According to Doherty, this kind of belief was fairly standard throughout the Roman world. If Papias can be believed - and/or Tacitus as well for that matter -- then it presents a very small window for Paul mythicism to turn to historicism, esp in a world where a Doherty-Pauline belief was supposed to be fairly standard.
Not really, and I often think Doherty has somewhat overstated the pervasiveness of this belief among the general public in the Roman Empire. Among philosophers and religious mystics it does seem quite common, as evidenced by the persistence of gnostic beliefs into the 2nd and 3rd centuries. But it also seems logical to assume that there were plenty of people who were unschooled in Hellenistic philosophy or came from other belief systems and traditions. You had a vast empire that was far from homogenous, was mostly religiously tolerant, and in which worship of the Greek/Roman pantheon was predominant.

Doherty is aware of Tacitus writing in 115, and since he doesn't consider Ignatius writing in 107 to be a problem for historicism, it's unclear to me why Tacitus should be. He fully accepts that there are apparently some Christians by this time who regard Mark, or what they've heard about Mark, as historical.

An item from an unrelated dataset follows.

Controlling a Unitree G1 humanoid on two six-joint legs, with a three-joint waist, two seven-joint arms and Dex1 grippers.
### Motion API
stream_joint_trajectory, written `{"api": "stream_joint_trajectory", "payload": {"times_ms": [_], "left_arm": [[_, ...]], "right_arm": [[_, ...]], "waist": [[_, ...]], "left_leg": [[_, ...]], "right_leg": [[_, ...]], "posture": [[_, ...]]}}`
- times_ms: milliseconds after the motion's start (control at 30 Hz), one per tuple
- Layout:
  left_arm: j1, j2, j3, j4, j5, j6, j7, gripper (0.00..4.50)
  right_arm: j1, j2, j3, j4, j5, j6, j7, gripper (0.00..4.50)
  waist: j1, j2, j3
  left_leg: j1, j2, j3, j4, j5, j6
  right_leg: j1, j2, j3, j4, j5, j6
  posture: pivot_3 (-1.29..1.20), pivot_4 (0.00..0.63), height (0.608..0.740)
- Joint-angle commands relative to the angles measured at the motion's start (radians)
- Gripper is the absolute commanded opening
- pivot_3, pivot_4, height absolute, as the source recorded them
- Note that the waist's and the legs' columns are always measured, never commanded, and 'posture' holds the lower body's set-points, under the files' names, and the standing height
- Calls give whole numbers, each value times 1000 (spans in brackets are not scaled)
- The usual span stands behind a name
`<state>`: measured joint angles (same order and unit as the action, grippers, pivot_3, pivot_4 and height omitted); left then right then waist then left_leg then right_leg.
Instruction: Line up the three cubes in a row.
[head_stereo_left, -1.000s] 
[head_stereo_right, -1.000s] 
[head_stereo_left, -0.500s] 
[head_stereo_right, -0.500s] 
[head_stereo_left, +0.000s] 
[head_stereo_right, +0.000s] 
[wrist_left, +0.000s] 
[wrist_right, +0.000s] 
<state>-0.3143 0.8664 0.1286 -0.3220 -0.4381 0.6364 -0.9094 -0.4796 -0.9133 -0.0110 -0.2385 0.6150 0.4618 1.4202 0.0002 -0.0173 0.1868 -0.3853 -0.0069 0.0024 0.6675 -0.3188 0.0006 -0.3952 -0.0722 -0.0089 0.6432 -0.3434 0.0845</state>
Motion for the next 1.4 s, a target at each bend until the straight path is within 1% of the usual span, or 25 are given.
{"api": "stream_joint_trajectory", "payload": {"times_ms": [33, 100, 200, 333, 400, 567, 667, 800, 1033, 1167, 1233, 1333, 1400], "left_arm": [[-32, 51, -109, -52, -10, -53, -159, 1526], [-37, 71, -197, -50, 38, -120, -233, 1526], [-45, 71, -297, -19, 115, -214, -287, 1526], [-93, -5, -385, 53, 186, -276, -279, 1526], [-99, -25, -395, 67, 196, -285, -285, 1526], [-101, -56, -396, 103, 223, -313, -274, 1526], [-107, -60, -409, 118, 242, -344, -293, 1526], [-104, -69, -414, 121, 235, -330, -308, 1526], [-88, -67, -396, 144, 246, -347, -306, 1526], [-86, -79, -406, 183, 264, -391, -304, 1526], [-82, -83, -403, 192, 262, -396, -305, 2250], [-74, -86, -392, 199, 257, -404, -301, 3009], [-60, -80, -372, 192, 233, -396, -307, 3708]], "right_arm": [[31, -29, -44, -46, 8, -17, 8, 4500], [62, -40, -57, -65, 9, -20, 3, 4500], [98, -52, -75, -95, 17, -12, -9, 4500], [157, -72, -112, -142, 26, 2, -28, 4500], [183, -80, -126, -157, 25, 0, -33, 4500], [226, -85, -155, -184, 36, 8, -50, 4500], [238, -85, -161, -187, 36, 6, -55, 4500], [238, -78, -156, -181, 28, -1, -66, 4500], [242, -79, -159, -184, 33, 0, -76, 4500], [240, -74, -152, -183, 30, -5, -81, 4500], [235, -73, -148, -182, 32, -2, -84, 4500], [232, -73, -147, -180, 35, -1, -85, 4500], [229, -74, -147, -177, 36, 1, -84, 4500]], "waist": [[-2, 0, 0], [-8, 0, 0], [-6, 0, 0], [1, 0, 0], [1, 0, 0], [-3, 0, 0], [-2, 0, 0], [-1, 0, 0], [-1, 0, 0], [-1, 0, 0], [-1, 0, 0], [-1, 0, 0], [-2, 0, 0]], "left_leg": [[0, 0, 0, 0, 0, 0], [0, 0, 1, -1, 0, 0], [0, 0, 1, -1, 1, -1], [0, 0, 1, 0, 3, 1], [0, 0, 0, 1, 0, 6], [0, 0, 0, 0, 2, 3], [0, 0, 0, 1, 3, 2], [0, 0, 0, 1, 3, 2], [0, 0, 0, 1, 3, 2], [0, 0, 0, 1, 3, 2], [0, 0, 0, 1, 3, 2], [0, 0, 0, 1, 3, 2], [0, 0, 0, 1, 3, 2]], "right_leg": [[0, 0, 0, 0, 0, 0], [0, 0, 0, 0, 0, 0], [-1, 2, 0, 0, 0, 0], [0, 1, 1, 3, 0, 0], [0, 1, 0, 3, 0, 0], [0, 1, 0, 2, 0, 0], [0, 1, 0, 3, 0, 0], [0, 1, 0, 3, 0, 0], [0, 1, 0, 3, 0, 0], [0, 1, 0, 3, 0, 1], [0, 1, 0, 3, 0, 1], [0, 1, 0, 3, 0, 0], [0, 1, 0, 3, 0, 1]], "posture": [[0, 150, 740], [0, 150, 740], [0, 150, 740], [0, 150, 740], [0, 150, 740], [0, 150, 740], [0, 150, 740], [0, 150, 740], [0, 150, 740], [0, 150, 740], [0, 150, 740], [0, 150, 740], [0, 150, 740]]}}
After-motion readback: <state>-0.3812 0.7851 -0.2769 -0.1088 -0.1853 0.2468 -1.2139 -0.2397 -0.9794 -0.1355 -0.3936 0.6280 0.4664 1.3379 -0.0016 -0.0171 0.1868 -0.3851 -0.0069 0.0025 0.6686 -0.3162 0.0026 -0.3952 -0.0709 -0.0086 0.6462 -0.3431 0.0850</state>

This hardly means that ALL Christians at this time regarded Mark as a literal, historical account, or were even aware of Mark. That view still seems limited and embryonic at this stage. Near-universal acceptance of Jesus' historicity doesn't seem to occur until late in the 2nd century.

By the early 2nd century you could have many people, relatively unfamiliar with Greek philosophy, Jewish midrash, and so on, receiving their first exposure to Christian ideas through Mark. Reading Doherty's article "The 2nd Century Apologists," many of the high-minded Christian philosophers and apologists of the period seem unaware of, uninterested in, or barely tolerant of, emerging expressions of Christianity holding that Jesus was historical.